Sonunda, gruptaki tek erkek konuştu; sesi sakin ve netti, gülümseyerek düzgün siyah saçlarını düzeltti, "Yabancıların önünde bizi utandırıyorsun."
"Ah, tabii..." Kıvırcık turuncu saçlı kadın da öne çıkarak Riley'e eğildi.
"...Benim adım Pia, bunlar da arkadaşlarım."
"Benim adım Riley."
"Sen... bana çok tanıdık geliyorsun."
"Sanmıyorum. Hiç beyaz uzun saçlı ve kıçın kadar pürüzsüz tenli bir adam gördün mü?"
"Aita!"
"Riley? Bu neredeyse benim ismime benziyor."
"Şey..." Riley gruba bakarken gözlerini birkaç kez kırptı; başını hafifçe yana eğdi ve
"...Siz de hepiniz bana çok tanıdık geliyorsunuz."
Aita, gruptaki tek erkeğin kız kardeşi olan küstah bir kadın.
Milla, gruptaki tek erkeğin profesörü olan olgun bir kadın.
Pia, turuncu saçlı, fazla samimi ve gruptaki tek erkeğin yanından ayrılmayan bir kadın.
Ve son olarak, Rylo adında bir adam.
Neden... bu kadar tanıdık geliyorlar?
"Hiçbirinin önemi yok," Aita dilini çıkardı ve mağaraya girip Riley'nin yanından geçerek, "Başka biri gelmeden o dev kemirgeni avlayalım," dedi.
"Burada olduğundan emin misin?" Milla onu takip etti.
"Biraz güven yok mu?"
"Sana güvenmiyorum."
"Ne? O tuhaf ayak izlerini başka ne bırakabilir ki? Sen mi?"

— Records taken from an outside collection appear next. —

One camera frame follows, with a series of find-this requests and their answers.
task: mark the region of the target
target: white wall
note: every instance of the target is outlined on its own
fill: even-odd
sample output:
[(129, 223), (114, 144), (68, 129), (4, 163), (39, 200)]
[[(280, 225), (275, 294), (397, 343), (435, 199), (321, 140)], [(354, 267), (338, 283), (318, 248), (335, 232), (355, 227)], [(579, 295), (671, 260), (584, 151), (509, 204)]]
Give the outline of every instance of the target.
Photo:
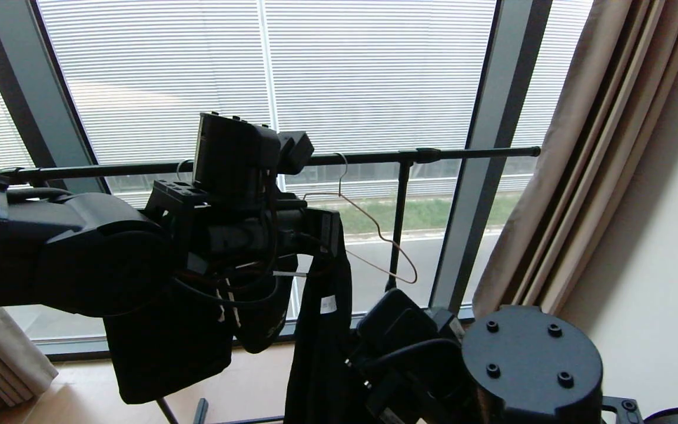
[(678, 406), (678, 76), (622, 204), (562, 317), (603, 356), (604, 394)]

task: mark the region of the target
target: road
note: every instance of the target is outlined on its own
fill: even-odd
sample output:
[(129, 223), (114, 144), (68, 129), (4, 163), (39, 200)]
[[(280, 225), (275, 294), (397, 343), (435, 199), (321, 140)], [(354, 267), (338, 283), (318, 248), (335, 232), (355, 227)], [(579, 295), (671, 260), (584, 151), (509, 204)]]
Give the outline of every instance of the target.
[[(485, 269), (488, 257), (490, 257), (493, 247), (496, 246), (499, 235), (500, 233), (487, 233), (484, 235), (473, 266), (473, 273), (470, 279), (471, 284), (468, 284), (468, 290), (465, 293), (465, 301), (473, 298), (474, 286), (476, 286)], [(404, 290), (418, 305), (428, 305), (442, 243), (443, 237), (438, 236), (407, 239), (401, 244), (417, 268), (418, 280), (414, 285), (400, 281), (398, 282), (398, 287)], [(391, 245), (384, 241), (348, 242), (347, 249), (369, 262), (383, 268), (388, 267)], [(358, 258), (351, 255), (349, 258), (353, 276), (353, 310), (355, 312), (365, 312), (372, 308), (380, 296), (384, 294), (384, 287), (388, 278), (383, 272), (363, 263)], [(309, 267), (310, 257), (301, 255), (299, 269), (307, 270)], [(412, 279), (413, 275), (412, 268), (407, 264), (402, 255), (399, 257), (399, 274), (408, 279)], [(299, 297), (302, 296), (303, 288), (304, 279), (297, 279), (296, 291), (299, 293)], [(295, 306), (294, 301), (296, 300), (293, 300), (293, 305), (290, 307), (290, 316)]]

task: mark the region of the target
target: window frame
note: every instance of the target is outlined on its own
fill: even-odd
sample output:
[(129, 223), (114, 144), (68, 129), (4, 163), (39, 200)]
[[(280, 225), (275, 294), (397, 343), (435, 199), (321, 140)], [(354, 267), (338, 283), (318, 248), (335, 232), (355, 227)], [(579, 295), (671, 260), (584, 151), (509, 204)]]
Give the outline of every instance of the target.
[[(258, 4), (262, 11), (264, 0), (258, 0)], [(467, 140), (463, 140), (465, 148), (511, 146), (550, 10), (551, 0), (497, 0), (470, 131)], [(6, 29), (0, 31), (0, 92), (35, 166), (97, 164), (36, 0), (0, 1), (2, 28)], [(268, 43), (264, 45), (266, 56)], [(40, 89), (46, 86), (48, 95)], [(34, 93), (40, 94), (40, 101), (33, 97)], [(268, 96), (272, 100), (272, 88)], [(272, 118), (276, 121), (277, 111), (273, 109)], [(45, 118), (46, 110), (52, 112), (50, 116), (59, 131), (49, 130), (55, 121)], [(463, 322), (474, 319), (471, 304), (463, 305), (462, 300), (505, 162), (506, 158), (463, 160), (457, 177), (428, 306), (449, 309)], [(103, 177), (64, 180), (61, 186), (76, 193), (110, 193)], [(360, 317), (354, 316), (353, 324)], [(293, 334), (294, 322), (288, 322), (280, 340), (290, 340)], [(41, 339), (35, 343), (51, 359), (108, 357), (105, 336)]]

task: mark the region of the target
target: beige curtain
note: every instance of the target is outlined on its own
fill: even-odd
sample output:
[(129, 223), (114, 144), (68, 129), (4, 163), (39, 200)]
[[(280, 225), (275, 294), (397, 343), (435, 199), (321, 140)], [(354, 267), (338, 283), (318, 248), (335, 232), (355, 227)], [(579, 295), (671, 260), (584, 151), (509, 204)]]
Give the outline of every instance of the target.
[(476, 289), (476, 317), (501, 304), (559, 310), (629, 184), (677, 70), (678, 0), (595, 1), (535, 175)]
[(0, 408), (40, 395), (56, 376), (57, 369), (0, 308)]

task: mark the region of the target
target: hanger hook
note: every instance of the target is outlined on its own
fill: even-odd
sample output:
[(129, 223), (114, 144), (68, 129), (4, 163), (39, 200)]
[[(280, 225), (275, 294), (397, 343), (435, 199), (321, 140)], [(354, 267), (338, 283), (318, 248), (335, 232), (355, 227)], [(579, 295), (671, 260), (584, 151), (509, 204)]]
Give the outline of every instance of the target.
[(339, 155), (340, 158), (344, 159), (344, 174), (339, 177), (339, 196), (341, 197), (341, 180), (347, 175), (347, 172), (350, 170), (350, 162), (347, 161), (347, 156), (344, 153), (334, 153), (334, 155)]

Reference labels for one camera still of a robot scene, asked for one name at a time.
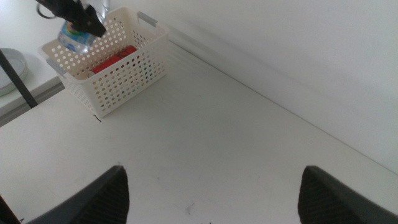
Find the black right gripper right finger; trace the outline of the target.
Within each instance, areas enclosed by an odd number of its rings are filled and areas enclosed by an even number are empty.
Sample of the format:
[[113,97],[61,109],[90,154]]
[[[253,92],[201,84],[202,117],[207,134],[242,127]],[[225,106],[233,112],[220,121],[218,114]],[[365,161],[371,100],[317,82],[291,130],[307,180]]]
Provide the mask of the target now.
[[306,166],[298,196],[301,223],[397,224],[397,215],[317,166]]

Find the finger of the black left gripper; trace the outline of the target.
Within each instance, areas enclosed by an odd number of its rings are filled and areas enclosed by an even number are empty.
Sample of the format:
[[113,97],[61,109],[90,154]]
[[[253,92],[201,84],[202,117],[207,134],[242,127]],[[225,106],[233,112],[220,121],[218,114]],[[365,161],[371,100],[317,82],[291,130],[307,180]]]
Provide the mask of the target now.
[[64,31],[71,36],[87,34],[102,37],[106,32],[104,21],[107,13],[107,7],[67,7],[63,10],[66,20]]

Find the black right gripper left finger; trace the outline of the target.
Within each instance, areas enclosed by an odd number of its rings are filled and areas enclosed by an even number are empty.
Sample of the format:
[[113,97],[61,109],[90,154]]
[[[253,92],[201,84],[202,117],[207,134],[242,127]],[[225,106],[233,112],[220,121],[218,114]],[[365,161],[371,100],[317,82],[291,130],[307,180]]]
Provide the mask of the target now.
[[125,224],[129,204],[127,172],[123,166],[112,166],[84,189],[31,223]]

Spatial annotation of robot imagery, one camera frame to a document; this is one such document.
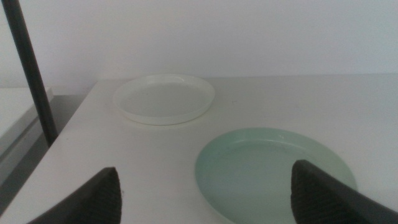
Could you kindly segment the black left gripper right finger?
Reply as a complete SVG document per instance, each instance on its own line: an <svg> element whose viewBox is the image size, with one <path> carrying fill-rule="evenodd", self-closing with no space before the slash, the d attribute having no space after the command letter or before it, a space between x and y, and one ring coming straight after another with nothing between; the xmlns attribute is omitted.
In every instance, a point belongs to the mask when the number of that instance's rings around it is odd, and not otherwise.
<svg viewBox="0 0 398 224"><path fill-rule="evenodd" d="M297 223L390 223L397 212L360 194L309 161L292 166L291 209Z"/></svg>

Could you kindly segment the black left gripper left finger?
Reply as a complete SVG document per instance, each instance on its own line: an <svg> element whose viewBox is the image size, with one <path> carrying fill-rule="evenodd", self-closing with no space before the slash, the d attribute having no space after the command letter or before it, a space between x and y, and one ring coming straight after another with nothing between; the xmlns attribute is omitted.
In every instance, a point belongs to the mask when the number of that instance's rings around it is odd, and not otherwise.
<svg viewBox="0 0 398 224"><path fill-rule="evenodd" d="M31 223L120 223L122 196L118 172L106 167Z"/></svg>

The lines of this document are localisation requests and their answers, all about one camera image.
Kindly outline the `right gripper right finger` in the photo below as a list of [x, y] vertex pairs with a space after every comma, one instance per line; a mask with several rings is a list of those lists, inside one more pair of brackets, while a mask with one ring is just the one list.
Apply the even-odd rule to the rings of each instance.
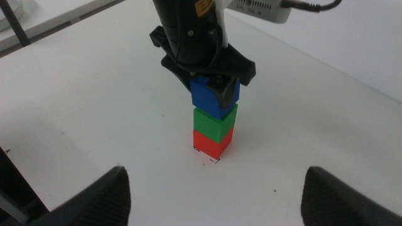
[[319, 166], [307, 170], [301, 200], [305, 225], [401, 225], [401, 216]]

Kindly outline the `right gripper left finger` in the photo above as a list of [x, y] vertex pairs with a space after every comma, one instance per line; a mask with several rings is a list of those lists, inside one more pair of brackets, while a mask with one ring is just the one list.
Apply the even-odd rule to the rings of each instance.
[[130, 211], [128, 172], [123, 166], [115, 166], [86, 189], [30, 225], [127, 226]]

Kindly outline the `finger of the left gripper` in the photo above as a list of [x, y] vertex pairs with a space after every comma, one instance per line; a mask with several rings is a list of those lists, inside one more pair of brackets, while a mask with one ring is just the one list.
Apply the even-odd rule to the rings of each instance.
[[209, 89], [215, 95], [221, 108], [226, 109], [234, 101], [238, 78], [224, 77], [209, 81]]
[[175, 71], [173, 74], [176, 76], [177, 79], [184, 85], [184, 87], [188, 90], [191, 91], [190, 88], [190, 81], [192, 79], [192, 76], [188, 72], [179, 72]]

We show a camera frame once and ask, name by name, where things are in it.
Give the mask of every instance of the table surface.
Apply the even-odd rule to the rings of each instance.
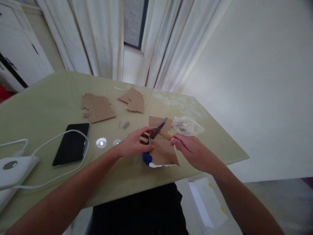
[[[135,87],[143,94],[143,114],[126,110],[126,104],[117,100],[131,87]],[[30,155],[41,144],[64,132],[69,124],[89,122],[83,117],[86,110],[80,109],[82,95],[85,93],[106,96],[112,103],[116,117],[91,124],[89,151],[79,170],[110,149],[114,140],[123,140],[132,131],[148,126],[149,116],[168,117],[172,120],[175,116],[193,118],[205,128],[205,131],[197,137],[225,164],[249,158],[193,97],[65,70],[49,75],[0,105],[0,123],[2,124],[0,143],[27,138],[29,145],[25,154]],[[119,129],[119,121],[121,125],[129,121],[130,125],[126,130]],[[174,134],[175,130],[172,128],[169,133]],[[98,148],[95,143],[100,137],[107,139],[107,144],[103,149]],[[40,160],[24,181],[24,185],[43,184],[75,169],[80,164],[77,162],[59,167],[52,166],[61,139],[61,137],[56,139],[37,153]],[[2,147],[0,158],[11,156],[21,147],[22,144]],[[142,161],[139,154],[121,158],[100,182],[85,207],[95,206],[200,173],[187,162],[181,152],[176,151],[176,154],[181,167],[150,168]],[[9,228],[27,210],[72,175],[73,173],[64,176],[42,188],[20,189],[0,214],[0,231]]]

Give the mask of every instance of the hammer head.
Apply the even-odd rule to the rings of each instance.
[[[160,130],[162,129],[162,127],[164,126],[164,124],[166,123],[167,121],[167,117],[163,119],[163,121],[160,123],[160,124],[157,124],[155,127],[154,127],[154,130],[151,132],[150,134],[150,139],[154,139],[157,134],[159,134]]]

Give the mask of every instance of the white cabinet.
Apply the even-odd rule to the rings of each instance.
[[[0,53],[28,86],[54,72],[23,10],[3,4],[0,4]]]

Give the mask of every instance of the hammer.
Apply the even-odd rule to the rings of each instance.
[[[150,133],[150,139],[154,139],[157,136],[157,134],[159,134],[160,136],[164,137],[168,141],[171,141],[171,138],[173,138],[173,136],[161,130],[164,124],[166,123],[166,121],[167,121],[167,117],[164,118],[160,124],[157,124],[154,127],[154,130]]]

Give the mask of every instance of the left hand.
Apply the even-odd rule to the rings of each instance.
[[[120,157],[131,156],[137,153],[149,152],[155,148],[154,145],[146,145],[146,142],[140,139],[140,137],[149,139],[149,136],[145,132],[153,131],[154,127],[144,127],[134,131],[126,139],[116,145],[114,148],[118,151]]]

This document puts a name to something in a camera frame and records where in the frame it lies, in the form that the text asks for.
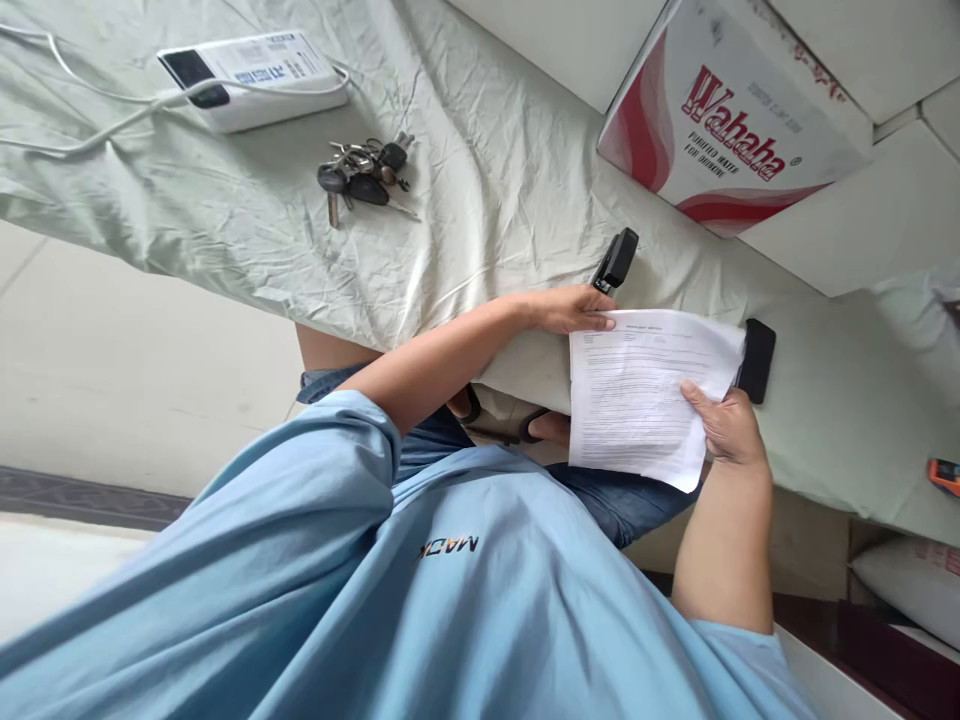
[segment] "orange object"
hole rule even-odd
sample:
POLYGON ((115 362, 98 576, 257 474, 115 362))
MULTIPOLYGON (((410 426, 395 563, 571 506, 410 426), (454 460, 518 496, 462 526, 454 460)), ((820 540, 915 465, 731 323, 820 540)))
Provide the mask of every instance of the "orange object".
POLYGON ((956 498, 960 498, 960 477, 958 475, 960 475, 960 465, 956 463, 936 458, 930 458, 927 463, 927 477, 930 482, 956 498))

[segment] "paper document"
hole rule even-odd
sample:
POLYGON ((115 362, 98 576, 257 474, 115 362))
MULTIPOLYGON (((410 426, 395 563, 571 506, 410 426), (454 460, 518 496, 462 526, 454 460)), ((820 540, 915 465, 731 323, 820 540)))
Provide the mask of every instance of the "paper document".
POLYGON ((680 381, 722 399, 743 360, 744 331, 677 310, 603 314, 616 329, 570 335, 570 464, 692 492, 706 438, 680 381))

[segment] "foot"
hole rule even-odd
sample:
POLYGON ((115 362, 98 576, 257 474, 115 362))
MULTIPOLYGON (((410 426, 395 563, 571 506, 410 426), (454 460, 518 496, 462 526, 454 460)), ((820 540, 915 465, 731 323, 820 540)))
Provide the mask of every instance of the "foot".
POLYGON ((570 447, 570 416, 550 411, 530 421, 527 427, 533 437, 549 440, 560 447, 570 447))
POLYGON ((452 398, 447 400, 447 407, 450 408, 450 412, 457 416, 460 420, 468 417, 471 412, 473 412, 473 403, 470 402, 470 394, 467 392, 466 386, 454 395, 452 398))

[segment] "fingers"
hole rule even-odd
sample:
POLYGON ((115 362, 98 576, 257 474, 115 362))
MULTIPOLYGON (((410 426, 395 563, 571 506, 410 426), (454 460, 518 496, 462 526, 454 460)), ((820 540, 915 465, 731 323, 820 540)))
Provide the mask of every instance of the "fingers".
POLYGON ((617 304, 613 301, 613 298, 609 295, 604 295, 602 292, 594 288, 594 292, 597 294, 597 299, 594 303, 594 310, 616 310, 617 304))
POLYGON ((582 300, 580 306, 587 311, 602 312, 616 310, 617 303, 609 295, 604 295, 593 285, 580 285, 582 300))
POLYGON ((740 405, 744 405, 744 404, 745 404, 745 405, 747 405, 747 406, 750 406, 750 405, 751 405, 751 403, 750 403, 750 396, 747 395, 747 394, 746 394, 743 390, 741 390, 740 388, 734 388, 734 387, 730 388, 730 389, 727 391, 727 396, 723 399, 723 401, 724 401, 725 403, 738 403, 738 404, 740 404, 740 405))
POLYGON ((577 325, 577 330, 613 330, 617 323, 603 315, 581 315, 577 325))
POLYGON ((703 390, 698 388, 691 380, 680 381, 680 394, 686 398, 687 402, 696 410, 697 415, 702 418, 706 418, 707 414, 716 406, 716 403, 704 395, 703 390))

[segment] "white power bank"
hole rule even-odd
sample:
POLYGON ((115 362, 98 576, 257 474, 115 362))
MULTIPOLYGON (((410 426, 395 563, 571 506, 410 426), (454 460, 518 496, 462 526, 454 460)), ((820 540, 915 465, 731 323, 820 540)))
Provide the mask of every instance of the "white power bank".
POLYGON ((344 80, 302 30, 285 30, 161 50, 157 59, 181 88, 220 78, 251 87, 308 91, 273 95, 217 86, 190 98, 203 121, 223 133, 338 107, 347 102, 344 80))

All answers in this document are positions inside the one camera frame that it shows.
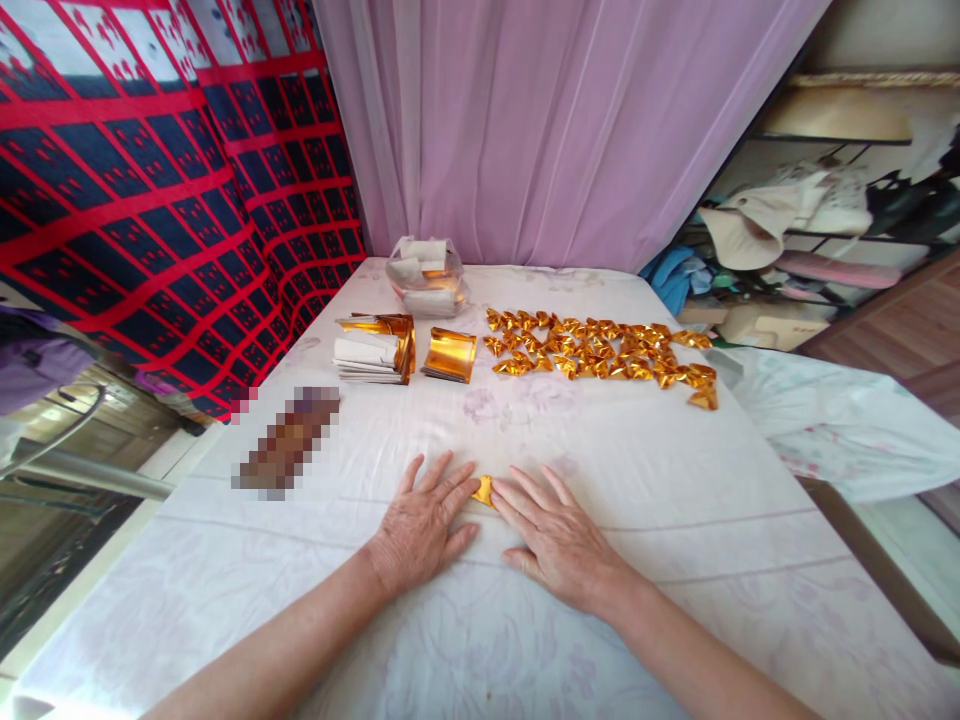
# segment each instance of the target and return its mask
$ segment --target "red and blue patterned fabric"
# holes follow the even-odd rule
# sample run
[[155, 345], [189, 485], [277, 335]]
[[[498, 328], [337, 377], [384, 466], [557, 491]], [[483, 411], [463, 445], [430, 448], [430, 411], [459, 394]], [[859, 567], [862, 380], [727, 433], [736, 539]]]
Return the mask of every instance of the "red and blue patterned fabric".
[[0, 277], [226, 419], [365, 257], [309, 0], [0, 4]]

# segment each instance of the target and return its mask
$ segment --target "table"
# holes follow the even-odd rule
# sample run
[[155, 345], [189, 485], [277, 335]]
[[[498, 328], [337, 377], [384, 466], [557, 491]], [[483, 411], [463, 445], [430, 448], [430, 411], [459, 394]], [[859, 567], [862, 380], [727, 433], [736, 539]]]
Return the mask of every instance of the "table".
[[[373, 533], [409, 460], [448, 447], [478, 474], [551, 464], [631, 563], [821, 714], [958, 707], [956, 688], [722, 385], [710, 413], [686, 403], [686, 386], [499, 376], [481, 346], [470, 385], [418, 374], [409, 387], [344, 386], [339, 424], [284, 500], [234, 489], [231, 465], [294, 388], [337, 384], [334, 319], [399, 309], [383, 269], [365, 261], [308, 328], [21, 678], [22, 707], [145, 711], [332, 572]], [[476, 266], [465, 277], [472, 298], [460, 316], [417, 321], [417, 367], [431, 326], [489, 334], [489, 306], [676, 328], [647, 284], [623, 273]], [[464, 515], [481, 525], [464, 559], [384, 613], [302, 717], [683, 715], [608, 627], [501, 565], [518, 539], [493, 510], [471, 502]]]

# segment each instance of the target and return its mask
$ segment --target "forearm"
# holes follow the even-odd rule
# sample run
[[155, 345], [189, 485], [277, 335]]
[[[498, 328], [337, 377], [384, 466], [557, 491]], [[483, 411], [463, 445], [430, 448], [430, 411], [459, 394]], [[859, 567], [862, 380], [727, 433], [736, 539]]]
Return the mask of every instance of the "forearm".
[[391, 599], [360, 550], [174, 690], [146, 718], [285, 717]]
[[613, 581], [607, 598], [596, 615], [691, 716], [816, 717], [639, 574]]

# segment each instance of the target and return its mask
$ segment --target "pink curtain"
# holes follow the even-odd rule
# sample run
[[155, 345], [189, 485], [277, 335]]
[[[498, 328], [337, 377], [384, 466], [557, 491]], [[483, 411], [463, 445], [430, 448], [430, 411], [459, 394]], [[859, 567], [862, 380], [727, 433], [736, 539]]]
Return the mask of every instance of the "pink curtain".
[[829, 0], [316, 0], [373, 254], [636, 272]]

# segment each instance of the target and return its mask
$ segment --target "beige hat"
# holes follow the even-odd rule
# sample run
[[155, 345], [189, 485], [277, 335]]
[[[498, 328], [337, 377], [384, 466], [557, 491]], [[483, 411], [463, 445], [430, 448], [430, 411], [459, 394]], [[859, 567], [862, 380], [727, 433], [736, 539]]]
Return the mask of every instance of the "beige hat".
[[711, 210], [700, 208], [717, 248], [731, 270], [757, 270], [783, 253], [783, 234], [797, 216], [802, 193], [796, 185], [744, 190]]

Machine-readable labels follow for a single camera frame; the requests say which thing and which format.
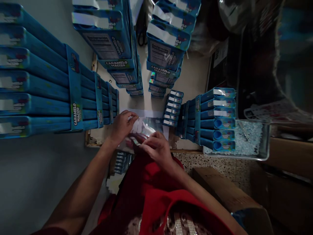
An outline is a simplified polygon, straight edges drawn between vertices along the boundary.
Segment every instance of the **wall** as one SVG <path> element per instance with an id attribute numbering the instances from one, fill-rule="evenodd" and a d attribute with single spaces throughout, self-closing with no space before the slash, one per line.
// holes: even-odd
<path id="1" fill-rule="evenodd" d="M 6 2 L 22 4 L 91 67 L 93 52 L 71 23 L 71 0 Z M 0 140 L 0 234 L 40 229 L 96 152 L 84 147 L 84 133 Z"/>

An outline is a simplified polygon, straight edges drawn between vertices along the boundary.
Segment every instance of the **red clothing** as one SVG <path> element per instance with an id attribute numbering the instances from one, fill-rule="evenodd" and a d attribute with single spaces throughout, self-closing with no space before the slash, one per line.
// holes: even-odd
<path id="1" fill-rule="evenodd" d="M 179 160 L 174 160 L 183 168 Z M 201 216 L 205 218 L 206 224 L 210 225 L 212 234 L 233 234 L 191 193 L 181 189 L 180 185 L 164 173 L 148 155 L 142 154 L 137 155 L 130 165 L 111 214 L 91 232 L 91 235 L 123 234 L 129 222 L 141 214 L 140 234 L 148 234 L 152 223 L 165 215 L 163 225 L 154 233 L 163 234 L 169 209 L 178 201 L 200 208 Z M 44 234 L 48 233 L 45 230 L 35 233 Z M 62 230 L 54 231 L 53 234 L 63 235 Z"/>

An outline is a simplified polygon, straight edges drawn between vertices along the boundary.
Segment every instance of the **speckled floor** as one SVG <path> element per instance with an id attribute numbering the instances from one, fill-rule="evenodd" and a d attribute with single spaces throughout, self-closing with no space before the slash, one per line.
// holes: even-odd
<path id="1" fill-rule="evenodd" d="M 248 195 L 250 190 L 250 171 L 258 167 L 256 161 L 235 160 L 229 158 L 206 157 L 204 155 L 174 153 L 174 156 L 184 165 L 188 174 L 194 167 L 213 167 L 229 178 Z"/>

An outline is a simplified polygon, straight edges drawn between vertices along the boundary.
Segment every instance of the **cardboard box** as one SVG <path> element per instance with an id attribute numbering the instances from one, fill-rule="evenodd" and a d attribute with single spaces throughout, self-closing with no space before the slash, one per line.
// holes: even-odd
<path id="1" fill-rule="evenodd" d="M 270 146 L 263 164 L 313 180 L 313 143 L 271 137 Z"/>
<path id="2" fill-rule="evenodd" d="M 311 185 L 264 171 L 252 172 L 252 196 L 295 234 L 312 234 L 313 188 Z"/>
<path id="3" fill-rule="evenodd" d="M 274 235 L 267 211 L 234 183 L 212 167 L 194 168 L 193 179 L 215 197 L 229 212 L 242 211 L 249 235 Z"/>

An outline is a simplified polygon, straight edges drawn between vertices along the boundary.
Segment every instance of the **person's right hand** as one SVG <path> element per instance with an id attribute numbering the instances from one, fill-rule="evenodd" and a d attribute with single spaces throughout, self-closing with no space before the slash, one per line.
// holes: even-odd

"Yeter," Rylo da mağaraya girerken sesini biraz yükseltti, "İçeriye bir bakalım, yoksa... başka bir mağaraya gideriz."
"Bekleyin, millet..." Pia, grupta kararsız görünen tek kişiydi, "...Sadece dördümüzle Ratking'in üstesinden gelebileceğimizden emin misiniz?"
"Dört mü? Ne demek dört?" Aita, Riley'e bakarak sırıttı.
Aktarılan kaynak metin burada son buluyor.